(DATASET SECTION begins)

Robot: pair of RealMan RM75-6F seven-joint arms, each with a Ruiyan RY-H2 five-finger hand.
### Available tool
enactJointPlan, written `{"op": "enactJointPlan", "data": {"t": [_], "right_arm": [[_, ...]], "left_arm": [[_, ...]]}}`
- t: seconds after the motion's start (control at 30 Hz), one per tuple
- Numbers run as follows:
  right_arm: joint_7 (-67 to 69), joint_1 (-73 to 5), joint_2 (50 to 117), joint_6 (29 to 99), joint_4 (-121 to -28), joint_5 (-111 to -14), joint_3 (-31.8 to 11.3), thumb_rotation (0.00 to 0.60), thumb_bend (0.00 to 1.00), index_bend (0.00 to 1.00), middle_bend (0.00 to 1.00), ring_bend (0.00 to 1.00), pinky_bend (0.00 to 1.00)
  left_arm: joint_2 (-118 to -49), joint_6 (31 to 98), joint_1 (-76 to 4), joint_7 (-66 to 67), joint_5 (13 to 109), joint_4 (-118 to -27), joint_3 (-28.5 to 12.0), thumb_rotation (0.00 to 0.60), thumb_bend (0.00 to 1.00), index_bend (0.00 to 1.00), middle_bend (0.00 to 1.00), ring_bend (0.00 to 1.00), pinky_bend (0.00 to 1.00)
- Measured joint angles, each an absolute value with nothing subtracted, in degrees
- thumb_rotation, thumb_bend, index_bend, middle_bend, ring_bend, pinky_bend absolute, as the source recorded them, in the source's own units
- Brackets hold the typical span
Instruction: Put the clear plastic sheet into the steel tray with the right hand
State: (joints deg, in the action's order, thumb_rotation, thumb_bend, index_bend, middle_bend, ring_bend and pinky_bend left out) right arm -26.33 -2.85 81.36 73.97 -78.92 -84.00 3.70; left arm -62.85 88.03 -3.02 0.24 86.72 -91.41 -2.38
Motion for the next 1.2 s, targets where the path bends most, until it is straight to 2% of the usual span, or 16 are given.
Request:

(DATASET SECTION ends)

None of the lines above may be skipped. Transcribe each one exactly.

RESULT OF THE EXERCISE:
Robot: pair of RealMan RM75-6F seven-joint arms, each with a Ruiyan RY-H2 five-finger hand.
### Available tool
enactJointPlan, written `{"op": "enactJointPlan", "data": {"t": [_], "right_arm": [[_, ...]], "left_arm": [[_, ...]]}}`
- t: seconds after the motion's start (control at 30 Hz), one per tuple
- Numbers run as follows:
  right_arm: joint_7 (-67 to 69), joint_1 (-73 to 5), joint_2 (50 to 117), joint_6 (29 to 99), joint_4 (-121 to -28), joint_5 (-111 to -14), joint_3 (-31.8 to 11.3), thumb_rotation (0.00 to 0.60), thumb_bend (0.00 to 1.00), index_bend (0.00 to 1.00), middle_bend (0.00 to 1.00), ring_bend (0.00 to 1.00), pinky_bend (0.00 to 1.00)
  left_arm: joint_2 (-118 to -49), joint_6 (31 to 98), joint_1 (-76 to 4), joint_7 (-66 to 67), joint_5 (13 to 109), joint_4 (-118 to -27), joint_3 (-28.5 to 12.0), thumb_rotation (0.00 to 0.60), thumb_bend (0.00 to 1.00), index_bend (0.00 to 1.00), middle_bend (0.00 to 1.00), ring_bend (0.00 to 1.00), pinky_bend (0.00 to 1.00)
- Measured joint angles, each an absolute value with nothing subtracted, in degrees
- thumb_rotation, thumb_bend, index_bend, middle_bend, ring_bend, pinky_bend absolute, as the source recorded them, in the source's own units
- Brackets hold the typical span
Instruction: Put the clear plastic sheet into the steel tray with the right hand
State: (joints deg, in the action's order, thumb_rotation, thumb_bend, index_bend, middle_bend, ring_bend and pinky_bend left out) right arm -26.33 -2.85 81.36 73.97 -78.92 -84.00 3.70; left arm -62.85 88.03 -3.02 0.24 86.72 -91.41 -2.38
Motion for the next 1.2 s, targets where the path bends most, until it is straight to 2% of the usual span, or 16 are given.
Request:

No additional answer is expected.